PERSPECTIVE FROM THE 19TH HOLE: This is the title I chose for my personal blog, which is meant to give me an outlet for one of my favorite crafts – writing – plus use an image from my favorite sport, golf. Out of college, my first job was as a reporter for the Daily Astorian in Astoria, Oregon, and I went on from there to practice writing in all of my professional positions, including as a Congressional press secretary in Washington, D.C., an Oregon state government manager in Salem and Portland, press secretary for Oregon’s last Republican governor (Vic Atiyeh), and a private sector lobbyist. This blog also allows me to link another favorite pastime – politics and the art of developing public policy – to what I write.
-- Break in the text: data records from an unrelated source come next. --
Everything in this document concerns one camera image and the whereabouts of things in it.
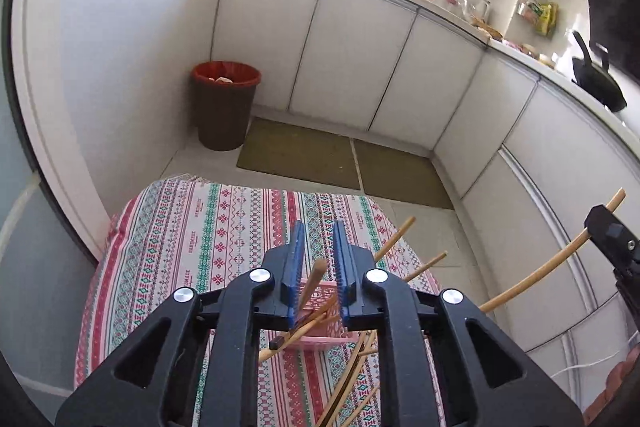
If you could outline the pink perforated utensil basket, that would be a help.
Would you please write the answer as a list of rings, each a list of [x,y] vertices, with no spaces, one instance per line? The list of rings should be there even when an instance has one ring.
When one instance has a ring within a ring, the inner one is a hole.
[[[335,296],[336,286],[333,282],[322,281],[314,290],[309,300],[303,307],[303,315],[308,315],[319,308],[326,300]],[[358,334],[344,329],[337,303],[326,311],[322,320],[309,329],[305,335],[292,343],[295,348],[304,350],[328,350],[333,347],[342,347],[346,343],[356,343]]]

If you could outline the long curved wooden chopstick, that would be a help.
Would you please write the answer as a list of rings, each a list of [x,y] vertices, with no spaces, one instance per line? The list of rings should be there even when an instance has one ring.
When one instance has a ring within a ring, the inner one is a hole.
[[[596,294],[588,277],[578,271],[579,263],[572,259],[588,241],[587,231],[582,230],[570,242],[563,243],[554,236],[552,223],[546,220],[546,215],[528,195],[514,200],[506,195],[495,195],[480,210],[480,217],[487,221],[487,225],[476,229],[491,261],[492,275],[513,277],[518,274],[521,277],[511,285],[502,285],[501,293],[480,306],[483,312],[495,311],[528,293],[564,263],[570,265],[568,271],[572,283],[556,284],[554,291],[547,291],[544,298],[557,308],[569,291],[576,291],[585,311],[597,309]]]

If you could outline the white kitchen cabinet run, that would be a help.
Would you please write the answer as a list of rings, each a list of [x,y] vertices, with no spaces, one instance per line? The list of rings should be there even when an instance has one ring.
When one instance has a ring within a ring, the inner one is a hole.
[[[218,0],[216,60],[262,72],[262,115],[431,156],[489,296],[532,273],[624,190],[639,141],[574,83],[426,0]]]

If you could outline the right olive floor mat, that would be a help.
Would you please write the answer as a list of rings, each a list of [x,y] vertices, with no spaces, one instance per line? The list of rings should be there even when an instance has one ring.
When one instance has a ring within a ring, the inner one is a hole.
[[[454,208],[429,159],[361,140],[355,140],[354,147],[364,193],[397,202]]]

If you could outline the olive floor mat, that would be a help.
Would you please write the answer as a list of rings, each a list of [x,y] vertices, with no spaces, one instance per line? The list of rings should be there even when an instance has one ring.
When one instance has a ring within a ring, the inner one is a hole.
[[[352,144],[347,136],[264,118],[252,120],[236,167],[360,189]]]
[[[354,147],[364,193],[397,202],[454,208],[429,159],[361,140],[355,140]]]

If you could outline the patterned red green tablecloth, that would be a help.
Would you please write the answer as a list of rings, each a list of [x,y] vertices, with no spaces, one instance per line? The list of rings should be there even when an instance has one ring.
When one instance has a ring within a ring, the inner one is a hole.
[[[176,288],[206,293],[259,267],[264,252],[305,225],[303,277],[317,258],[334,282],[332,228],[375,254],[396,233],[366,196],[303,193],[205,181],[155,181],[114,216],[82,314],[74,388]],[[355,339],[329,349],[288,348],[259,367],[258,425],[314,426],[340,380]]]

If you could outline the left olive floor mat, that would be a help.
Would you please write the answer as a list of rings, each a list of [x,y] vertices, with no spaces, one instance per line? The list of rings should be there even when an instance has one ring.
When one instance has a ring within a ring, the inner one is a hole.
[[[360,189],[352,144],[347,136],[264,118],[252,120],[236,167]]]

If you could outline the wooden chopstick on cloth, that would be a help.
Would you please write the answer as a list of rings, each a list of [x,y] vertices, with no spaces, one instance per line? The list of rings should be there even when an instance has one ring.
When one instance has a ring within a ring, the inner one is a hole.
[[[376,397],[378,393],[378,389],[380,389],[380,385],[376,385],[371,389],[371,391],[367,394],[367,396],[356,406],[356,409],[352,411],[348,418],[346,418],[342,423],[342,427],[349,427],[352,425],[354,421],[359,417],[360,413],[369,405],[369,403]]]

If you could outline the black frying pan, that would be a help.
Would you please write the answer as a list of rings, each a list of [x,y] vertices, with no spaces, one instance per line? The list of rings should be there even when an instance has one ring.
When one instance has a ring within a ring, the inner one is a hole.
[[[582,50],[582,58],[577,56],[572,58],[574,83],[588,92],[612,113],[620,113],[621,110],[627,107],[627,102],[617,81],[608,71],[610,68],[608,50],[599,43],[596,44],[596,49],[601,55],[601,64],[597,64],[593,62],[589,48],[577,30],[573,31],[573,37]]]

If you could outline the dark bin with red liner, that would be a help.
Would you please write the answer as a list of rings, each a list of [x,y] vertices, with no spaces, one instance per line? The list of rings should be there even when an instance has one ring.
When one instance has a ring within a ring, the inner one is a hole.
[[[217,152],[242,146],[262,74],[244,63],[215,61],[196,65],[191,78],[200,142]]]

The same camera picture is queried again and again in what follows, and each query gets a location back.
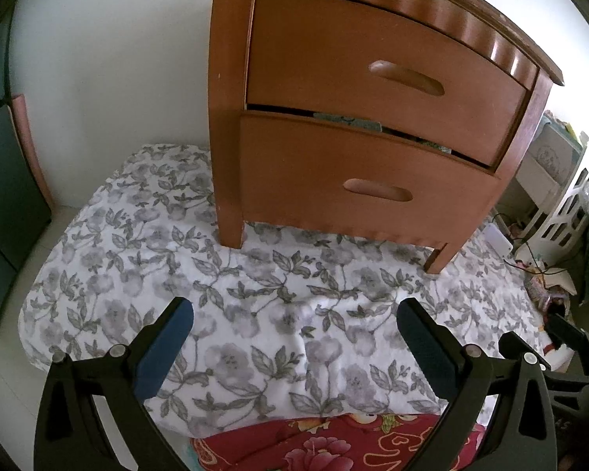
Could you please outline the white slatted rack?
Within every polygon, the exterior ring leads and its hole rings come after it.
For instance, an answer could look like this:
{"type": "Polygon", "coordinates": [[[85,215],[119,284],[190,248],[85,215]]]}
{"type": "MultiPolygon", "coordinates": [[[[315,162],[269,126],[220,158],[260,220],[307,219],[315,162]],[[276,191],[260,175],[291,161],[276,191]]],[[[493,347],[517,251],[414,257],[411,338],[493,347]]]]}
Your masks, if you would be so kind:
{"type": "Polygon", "coordinates": [[[544,115],[515,180],[533,203],[515,258],[554,267],[589,224],[589,138],[544,115]]]}

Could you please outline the grey floral white quilt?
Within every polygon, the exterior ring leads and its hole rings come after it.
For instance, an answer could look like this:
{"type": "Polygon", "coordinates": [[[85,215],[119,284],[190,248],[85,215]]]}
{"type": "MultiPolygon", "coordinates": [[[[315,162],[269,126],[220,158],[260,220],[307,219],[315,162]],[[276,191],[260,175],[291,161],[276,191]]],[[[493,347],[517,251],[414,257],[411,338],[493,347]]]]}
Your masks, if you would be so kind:
{"type": "Polygon", "coordinates": [[[25,354],[47,369],[126,345],[176,297],[189,337],[146,407],[190,437],[277,418],[444,409],[396,325],[415,298],[462,343],[496,355],[517,333],[548,343],[522,272],[475,233],[436,276],[426,249],[253,223],[219,245],[208,151],[146,145],[94,192],[21,308],[25,354]]]}

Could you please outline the red floral blanket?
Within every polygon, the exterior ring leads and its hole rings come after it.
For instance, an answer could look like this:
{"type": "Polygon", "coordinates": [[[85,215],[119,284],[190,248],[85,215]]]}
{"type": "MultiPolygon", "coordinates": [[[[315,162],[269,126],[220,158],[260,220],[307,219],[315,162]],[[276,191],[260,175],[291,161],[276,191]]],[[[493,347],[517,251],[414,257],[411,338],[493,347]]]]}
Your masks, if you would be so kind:
{"type": "Polygon", "coordinates": [[[402,470],[437,414],[342,414],[274,420],[191,439],[193,470],[402,470]]]}

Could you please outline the brown wooden nightstand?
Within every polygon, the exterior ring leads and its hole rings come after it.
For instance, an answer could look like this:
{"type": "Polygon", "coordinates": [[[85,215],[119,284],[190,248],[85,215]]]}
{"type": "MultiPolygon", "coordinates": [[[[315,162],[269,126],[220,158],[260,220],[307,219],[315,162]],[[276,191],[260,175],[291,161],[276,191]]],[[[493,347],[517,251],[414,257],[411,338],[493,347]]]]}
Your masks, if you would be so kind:
{"type": "Polygon", "coordinates": [[[484,0],[212,0],[221,243],[248,222],[431,249],[439,273],[510,183],[555,62],[484,0]]]}

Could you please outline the dark green cabinet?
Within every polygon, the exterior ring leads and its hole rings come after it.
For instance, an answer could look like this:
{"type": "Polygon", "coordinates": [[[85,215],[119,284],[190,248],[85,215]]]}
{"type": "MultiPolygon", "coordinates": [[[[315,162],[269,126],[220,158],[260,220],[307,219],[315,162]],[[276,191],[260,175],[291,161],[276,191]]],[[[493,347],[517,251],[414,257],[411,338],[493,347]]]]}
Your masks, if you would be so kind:
{"type": "Polygon", "coordinates": [[[9,10],[0,22],[0,320],[16,277],[51,222],[15,126],[8,74],[12,17],[9,10]]]}

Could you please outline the wooden drawer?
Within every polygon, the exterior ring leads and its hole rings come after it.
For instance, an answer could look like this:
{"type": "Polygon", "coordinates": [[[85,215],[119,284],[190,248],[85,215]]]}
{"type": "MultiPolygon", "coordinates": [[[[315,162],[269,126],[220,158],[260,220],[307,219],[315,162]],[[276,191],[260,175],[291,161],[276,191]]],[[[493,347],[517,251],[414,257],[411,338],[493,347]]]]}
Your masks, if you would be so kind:
{"type": "Polygon", "coordinates": [[[246,221],[431,248],[465,243],[500,185],[403,139],[260,113],[241,118],[240,174],[246,221]]]}
{"type": "Polygon", "coordinates": [[[375,121],[490,166],[526,95],[414,20],[348,0],[255,0],[251,104],[375,121]]]}
A couple days after national TV addresses by three persons who fancy themselves as “political leaders,” this blog could be about shutdown politics again.
No.
Wall Street Journal editorial writers had it right when they wrote this:
“The obvious deal is for Democrats to provide border money to Trump in return for legal status for Dreamer immigrants and others like Haitians on temporary visas facing deportation soon. But neither side showed any interest in such common sense on Tuesday. Back to your regularly scheduled political morass.”
Instead of more on the stupid shutdown, I write today about a different subject.
When you hear or see good words that convey a stout image, you realize that it is not the number of words you use, but how you use them that counts.
Consider this quote from former British Prime Minister Margaret Thatcher:
“… the problem with socialism is that you always run out of other people’s money. The trouble with resisting socialism is that until the money runs out, free-spending progressive policies are remarkably seductive. Their appeal comes from what economists call lying prices: Advertised prices that don’t reflect the full cost of what you’re buying.”
Kudos to Thatcher.
In only a few words, she skewers all those who believe that more government will answer every problem – but the real “problem is that you always run out of other people’s money.”
Look no farther than avowed socialist, Senator Bernie Sanders, who, no doubt, is burnishing his credentials for another run at being president.
He says he wants at least two things by taking “other people’s money.”
- He wants a so-called “Medicare for All” program that would bankrupt the federal government bank, even though that “bank” always prints new stuff when it runs out of the old.
- He wants a plan for the government to pay the cost of higher education for every individual.
As such ideas generate buzz – probably not from another left wing candidate, Senator Elizabeth Warren — from many others on the left — remember Thatcher’s sound advice:
“Pretty soon you run out of other people’s money.”
I wish I would have been as smart as Thatcher to use those few words so well.